═════ The data

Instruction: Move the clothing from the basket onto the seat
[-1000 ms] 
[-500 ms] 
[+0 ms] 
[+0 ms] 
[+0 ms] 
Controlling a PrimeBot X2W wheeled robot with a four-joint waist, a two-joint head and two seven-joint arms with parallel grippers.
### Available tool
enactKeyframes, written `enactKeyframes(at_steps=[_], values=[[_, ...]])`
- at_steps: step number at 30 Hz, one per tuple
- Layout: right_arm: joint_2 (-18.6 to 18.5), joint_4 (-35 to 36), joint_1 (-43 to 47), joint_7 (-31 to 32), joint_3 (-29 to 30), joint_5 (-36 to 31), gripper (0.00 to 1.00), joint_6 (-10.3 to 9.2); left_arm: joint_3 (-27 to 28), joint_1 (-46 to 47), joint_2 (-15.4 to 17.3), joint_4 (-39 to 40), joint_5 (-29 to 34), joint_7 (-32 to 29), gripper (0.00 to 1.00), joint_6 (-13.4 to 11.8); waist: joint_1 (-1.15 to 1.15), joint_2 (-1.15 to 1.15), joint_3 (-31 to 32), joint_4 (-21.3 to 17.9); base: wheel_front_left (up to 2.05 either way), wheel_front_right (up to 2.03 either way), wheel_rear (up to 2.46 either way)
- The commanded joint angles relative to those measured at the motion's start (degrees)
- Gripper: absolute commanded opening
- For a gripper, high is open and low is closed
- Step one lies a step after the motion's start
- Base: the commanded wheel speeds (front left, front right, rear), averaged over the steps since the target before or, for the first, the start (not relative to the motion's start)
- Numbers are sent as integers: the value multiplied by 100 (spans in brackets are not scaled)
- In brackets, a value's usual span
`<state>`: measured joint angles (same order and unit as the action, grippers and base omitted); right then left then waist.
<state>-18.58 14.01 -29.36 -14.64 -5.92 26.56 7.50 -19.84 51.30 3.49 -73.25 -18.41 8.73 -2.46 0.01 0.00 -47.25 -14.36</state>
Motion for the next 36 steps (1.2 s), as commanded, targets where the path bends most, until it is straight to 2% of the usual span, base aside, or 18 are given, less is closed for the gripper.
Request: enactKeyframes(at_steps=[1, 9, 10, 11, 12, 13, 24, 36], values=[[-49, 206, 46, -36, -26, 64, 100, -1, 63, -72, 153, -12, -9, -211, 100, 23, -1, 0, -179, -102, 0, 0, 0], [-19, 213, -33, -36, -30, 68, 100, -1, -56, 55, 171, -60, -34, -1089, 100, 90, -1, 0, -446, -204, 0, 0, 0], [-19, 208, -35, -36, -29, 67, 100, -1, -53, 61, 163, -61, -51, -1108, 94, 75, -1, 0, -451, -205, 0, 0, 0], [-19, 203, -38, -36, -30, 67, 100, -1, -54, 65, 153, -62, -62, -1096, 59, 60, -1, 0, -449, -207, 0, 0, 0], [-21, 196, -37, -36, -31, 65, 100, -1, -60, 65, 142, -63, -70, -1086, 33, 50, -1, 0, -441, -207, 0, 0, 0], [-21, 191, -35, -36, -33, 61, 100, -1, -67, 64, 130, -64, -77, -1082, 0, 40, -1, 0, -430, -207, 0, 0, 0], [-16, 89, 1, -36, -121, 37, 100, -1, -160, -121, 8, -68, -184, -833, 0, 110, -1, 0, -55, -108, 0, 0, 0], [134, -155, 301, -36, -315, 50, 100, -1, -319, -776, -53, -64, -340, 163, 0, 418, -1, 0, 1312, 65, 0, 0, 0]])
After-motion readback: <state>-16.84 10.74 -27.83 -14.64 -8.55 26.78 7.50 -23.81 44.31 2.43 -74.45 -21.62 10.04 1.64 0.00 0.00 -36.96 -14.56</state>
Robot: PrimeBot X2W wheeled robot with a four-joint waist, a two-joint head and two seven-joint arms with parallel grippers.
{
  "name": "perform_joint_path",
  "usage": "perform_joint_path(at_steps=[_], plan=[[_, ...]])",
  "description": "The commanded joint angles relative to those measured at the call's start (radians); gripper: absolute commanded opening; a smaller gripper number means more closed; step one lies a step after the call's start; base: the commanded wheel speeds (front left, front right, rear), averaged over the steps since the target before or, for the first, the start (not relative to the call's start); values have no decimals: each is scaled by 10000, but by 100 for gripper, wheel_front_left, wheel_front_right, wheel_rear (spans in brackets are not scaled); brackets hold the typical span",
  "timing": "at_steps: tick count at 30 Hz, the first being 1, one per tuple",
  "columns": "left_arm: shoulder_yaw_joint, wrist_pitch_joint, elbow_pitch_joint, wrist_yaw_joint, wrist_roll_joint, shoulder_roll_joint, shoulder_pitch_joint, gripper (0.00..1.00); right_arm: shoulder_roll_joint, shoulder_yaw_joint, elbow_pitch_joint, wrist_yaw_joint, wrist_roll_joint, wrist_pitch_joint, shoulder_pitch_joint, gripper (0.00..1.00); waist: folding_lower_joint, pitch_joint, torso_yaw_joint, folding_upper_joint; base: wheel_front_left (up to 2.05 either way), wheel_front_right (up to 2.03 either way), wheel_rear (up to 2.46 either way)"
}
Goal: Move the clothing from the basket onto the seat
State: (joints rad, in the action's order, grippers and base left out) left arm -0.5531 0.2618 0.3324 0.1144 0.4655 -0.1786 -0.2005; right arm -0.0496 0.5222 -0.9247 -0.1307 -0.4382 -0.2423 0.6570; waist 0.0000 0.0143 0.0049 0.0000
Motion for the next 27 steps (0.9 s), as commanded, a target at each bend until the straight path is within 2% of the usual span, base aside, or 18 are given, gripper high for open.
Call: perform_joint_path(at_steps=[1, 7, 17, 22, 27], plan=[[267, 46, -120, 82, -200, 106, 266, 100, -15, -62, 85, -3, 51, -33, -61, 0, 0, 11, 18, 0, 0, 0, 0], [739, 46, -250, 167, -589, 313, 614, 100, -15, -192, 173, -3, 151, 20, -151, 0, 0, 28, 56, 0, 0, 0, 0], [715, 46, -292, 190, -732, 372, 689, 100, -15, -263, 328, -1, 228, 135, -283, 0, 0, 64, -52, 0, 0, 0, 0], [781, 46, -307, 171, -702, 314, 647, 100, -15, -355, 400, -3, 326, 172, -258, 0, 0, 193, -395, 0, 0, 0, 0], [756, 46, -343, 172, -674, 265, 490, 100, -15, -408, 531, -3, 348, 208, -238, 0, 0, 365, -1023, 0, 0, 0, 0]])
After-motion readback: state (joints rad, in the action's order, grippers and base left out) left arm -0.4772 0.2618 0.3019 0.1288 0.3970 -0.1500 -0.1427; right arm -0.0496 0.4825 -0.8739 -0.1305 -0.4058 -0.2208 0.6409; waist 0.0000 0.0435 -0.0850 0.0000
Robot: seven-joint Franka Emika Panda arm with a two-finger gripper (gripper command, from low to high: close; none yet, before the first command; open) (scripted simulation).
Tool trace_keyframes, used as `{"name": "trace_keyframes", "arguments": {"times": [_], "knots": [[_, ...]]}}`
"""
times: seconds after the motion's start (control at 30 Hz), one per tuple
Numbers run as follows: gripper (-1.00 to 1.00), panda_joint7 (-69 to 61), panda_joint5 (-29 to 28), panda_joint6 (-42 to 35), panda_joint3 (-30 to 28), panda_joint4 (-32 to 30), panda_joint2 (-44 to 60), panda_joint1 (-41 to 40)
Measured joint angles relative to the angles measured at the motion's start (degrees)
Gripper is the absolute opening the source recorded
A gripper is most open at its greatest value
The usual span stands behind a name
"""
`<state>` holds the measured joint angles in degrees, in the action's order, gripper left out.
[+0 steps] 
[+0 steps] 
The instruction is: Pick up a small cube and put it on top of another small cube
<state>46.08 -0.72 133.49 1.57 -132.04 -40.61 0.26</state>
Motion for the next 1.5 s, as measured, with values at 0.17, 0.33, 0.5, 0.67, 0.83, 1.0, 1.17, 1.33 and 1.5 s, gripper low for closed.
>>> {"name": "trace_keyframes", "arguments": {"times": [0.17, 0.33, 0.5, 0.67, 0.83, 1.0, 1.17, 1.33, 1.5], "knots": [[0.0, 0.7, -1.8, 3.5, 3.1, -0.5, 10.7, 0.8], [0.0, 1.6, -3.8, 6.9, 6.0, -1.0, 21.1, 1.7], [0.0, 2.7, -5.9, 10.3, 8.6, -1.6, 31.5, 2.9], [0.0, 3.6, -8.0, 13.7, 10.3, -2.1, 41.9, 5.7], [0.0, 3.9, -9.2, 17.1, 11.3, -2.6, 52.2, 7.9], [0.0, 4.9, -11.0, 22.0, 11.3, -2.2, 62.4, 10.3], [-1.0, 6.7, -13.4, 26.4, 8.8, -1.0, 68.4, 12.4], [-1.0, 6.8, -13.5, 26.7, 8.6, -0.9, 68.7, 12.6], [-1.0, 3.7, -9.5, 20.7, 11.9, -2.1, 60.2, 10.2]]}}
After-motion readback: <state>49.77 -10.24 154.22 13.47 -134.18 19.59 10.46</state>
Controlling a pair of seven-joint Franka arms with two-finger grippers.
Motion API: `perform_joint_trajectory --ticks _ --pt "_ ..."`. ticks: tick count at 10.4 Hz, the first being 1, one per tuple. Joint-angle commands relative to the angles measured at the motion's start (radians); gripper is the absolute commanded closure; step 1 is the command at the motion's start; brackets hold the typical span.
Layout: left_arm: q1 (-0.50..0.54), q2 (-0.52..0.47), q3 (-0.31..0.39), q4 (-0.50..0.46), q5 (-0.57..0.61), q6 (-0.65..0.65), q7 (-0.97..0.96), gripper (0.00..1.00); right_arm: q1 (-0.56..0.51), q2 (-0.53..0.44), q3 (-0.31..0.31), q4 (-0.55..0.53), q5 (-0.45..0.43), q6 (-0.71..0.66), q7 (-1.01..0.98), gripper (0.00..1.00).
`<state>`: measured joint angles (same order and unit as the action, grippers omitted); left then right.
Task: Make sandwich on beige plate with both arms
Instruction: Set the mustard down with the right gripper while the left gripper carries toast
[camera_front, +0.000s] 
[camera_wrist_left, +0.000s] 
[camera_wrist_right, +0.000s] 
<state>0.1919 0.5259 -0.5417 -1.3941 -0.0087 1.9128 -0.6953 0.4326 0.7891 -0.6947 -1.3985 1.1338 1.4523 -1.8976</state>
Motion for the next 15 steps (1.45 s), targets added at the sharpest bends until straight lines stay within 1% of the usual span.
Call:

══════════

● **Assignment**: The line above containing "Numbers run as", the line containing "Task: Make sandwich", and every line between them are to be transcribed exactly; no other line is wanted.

● **Exercise answer**:
Numbers run as follows: gripper (-1.00 to 1.00), panda_joint7 (-69 to 61), panda_joint5 (-29 to 28), panda_joint6 (-42 to 35), panda_joint3 (-30 to 28), panda_joint4 (-32 to 30), panda_joint2 (-44 to 60), panda_joint1 (-41 to 40)
Measured joint angles relative to the angles measured at the motion's start (degrees)
Gripper is the absolute opening the source recorded
A gripper is most open at its greatest value
The usual span stands behind a name
"""
`<state>` holds the measured joint angles in degrees, in the action's order, gripper left out.
[+0 steps] 
[+0 steps] 
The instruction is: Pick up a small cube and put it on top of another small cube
<state>46.08 -0.72 133.49 1.57 -132.04 -40.61 0.26</state>
Motion for the next 1.5 s, as measured, with values at 0.17, 0.33, 0.5, 0.67, 0.83, 1.0, 1.17, 1.33 and 1.5 s, gripper low for closed.
>>> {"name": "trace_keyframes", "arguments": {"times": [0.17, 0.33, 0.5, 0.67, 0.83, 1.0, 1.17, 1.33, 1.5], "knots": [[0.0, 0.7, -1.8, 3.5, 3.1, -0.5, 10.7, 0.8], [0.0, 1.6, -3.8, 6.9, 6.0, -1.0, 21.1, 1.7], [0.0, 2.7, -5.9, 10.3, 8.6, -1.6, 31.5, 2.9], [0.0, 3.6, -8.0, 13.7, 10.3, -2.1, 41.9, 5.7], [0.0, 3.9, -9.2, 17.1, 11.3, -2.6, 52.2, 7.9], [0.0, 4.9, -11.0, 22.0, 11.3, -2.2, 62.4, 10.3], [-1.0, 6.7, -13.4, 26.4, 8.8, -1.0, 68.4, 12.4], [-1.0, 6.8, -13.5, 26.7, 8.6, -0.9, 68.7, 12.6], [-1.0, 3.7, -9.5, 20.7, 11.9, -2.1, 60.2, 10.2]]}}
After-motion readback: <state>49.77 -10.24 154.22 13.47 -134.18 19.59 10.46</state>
Controlling a pair of seven-joint Franka arms with two-finger grippers.
Motion API: `perform_joint_trajectory --ticks _ --pt "_ ..."`. ticks: tick count at 10.4 Hz, the first being 1, one per tuple. Joint-angle commands relative to the angles measured at the motion's start (radians); gripper is the absolute commanded closure; step 1 is the command at the motion's start; brackets hold the typical span.
Layout: left_arm: q1 (-0.50..0.54), q2 (-0.52..0.47), q3 (-0.31..0.39), q4 (-0.50..0.46), q5 (-0.57..0.61), q6 (-0.65..0.65), q7 (-0.97..0.96), gripper (0.00..1.00); right_arm: q1 (-0.56..0.51), q2 (-0.53..0.44), q3 (-0.31..0.31), q4 (-0.55..0.53), q5 (-0.45..0.43), q6 (-0.71..0.66), q7 (-1.01..0.98), gripper (0.00..1.00).
`<state>`: measured joint angles (same order and unit as the action, grippers omitted); left then right.
Task: Make sandwich on beige plate with both arms

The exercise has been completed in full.